A useful quick-glance: how many of your lab's nodes are up, drained, or fully booked, and the partition's max walltime.

Useful commands¶

sbatch <script>              # submit
squeue -u $USER              # your jobs
squeue -p <your-lab>         # your lab's queue
scancel <jobid>              # cancel
scancel -u $USER             # cancel all of yours
sacct -u $USER -S today      # history
sacct -j <jobid> --format=JobID,State,Elapsed,MaxRSS,AllocTRES
scontrol show job <jobid>    # full details

Directives you'll use often¶

Directive	What it does
`--job-name=<x>`	Name shown in `squeue`
`--partition=<lab>`	Which lab's queue
`--time=HH:MM:SS`	Walltime (required; node is reclaimed at expiry)
`--cpus-per-task=N`	CPU cores
`--mem=N[G]`	RAM
`--gres=gpu:N`	Whole GPUs
`--gres=shard:N`	Fractional GPU (if your lab has MPS enabled)
`--output=<path>`	stdout file. `%x` = job name, `%j` = job ID
`--error=<path>`	stderr file; omit to merge with stdout
`--array=1-100`	Array job — run the script 100 times with `$SLURM_ARRAY_TASK_ID`
`--dependency=afterok:<jobid>`	Run only if an earlier job succeeded
`--mail-type=END,FAIL`	Email when job ends/fails
`--mail-user=you@umd.edu`	Where to mail

Interactive session without the desktop¶

Sometimes you just want a shell on a GPU node (e.g. to debug, run a REPL):

srun --partition=<your-lab> --time=01:00:00 \
     --cpus-per-task=4 --mem=16G --gres=gpu:1 \
     --pty bash -l

You'll land in a shell on one of your lab's compute nodes, with the GPU reserved for you. Exit the shell to release it.

Arrays — parallel sweep¶

Running the same thing with a parameter sweep:

#SBATCH --job-name=sweep
#SBATCH --array=1-10
#SBATCH --time=02:00:00
#SBATCH --cpus-per-task=4 --mem=8G --gres=gpu:1
#SBATCH --output=logs/sweep-%a.out

python train.py --lr 0.00$SLURM_ARRAY_TASK_ID

sbatch returns one job ID but Slurm actually queues 10 tasks, each with its own $SLURM_ARRAY_TASK_ID (1 through 10). The scheduler runs them in parallel up to the queue's capacity.
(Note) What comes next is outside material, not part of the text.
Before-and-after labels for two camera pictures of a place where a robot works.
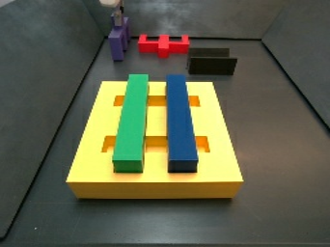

Useful environment variables inside a job¶

Variable	What
`$SLURM_JOB_ID`	Job ID
`$SLURM_ARRAY_TASK_ID`	Array index (arrays only)
`$SLURM_CPUS_PER_TASK`	Cores you got
`$SLURM_GPUS_ON_NODE`	GPUs allocated
`$TMPDIR`	`/scratch/<jobid>` on the node

What Slurm sees¶

Running: the job is using the allocation.
Pending (PD) with reason Resources or Priority: queued, waiting for a labmate's job to finish or yield priority.
Pending with ReqNodeNotAvail: every node in your lab's set is drained or reserved; email eit-help@umd.edu.
Completing (CG): finishing cleanup; usually seconds.
Failed (F) / Cancelled (CA): you can tell from sacct.

Checking a failed job¶

sacct -j <jobid> --format=JobID,State,ExitCode,Reason,NodeList
# Then look at the output log you specified with --output
cat /mnt/lab-research/logs/<jobname>-<jobid>.out

Common failure patterns:

Exit code 137 — OOM killed. Increase --mem.
Exit code 124 — Hit walltime. Increase --time.
Exit code non-zero, "CUDA out of memory" in the log — Your model is too big for one GPU or a labmate is also on the same GPU (MPS); bump --mem, reduce batch size, or request a whole GPU.

Running a quick job from the OOD shell¶

In OOD → Clusters → Research Slurm Shell Access, one-liner:

sbatch --wrap="module load miniconda3 && conda activate pytorch && python -c 'import torch; print(torch.cuda.is_available())'" \
       --partition=<your-lab> --time=00:05:00 --gres=gpu:1 --mem=4G

Then squeue -u $USER to see it run.

Output locations¶

Point --output at lab storage, not ~. If you forget, you'll get a log file in the job's submission directory (wherever you ran sbatch), which may or may not be on persistent storage.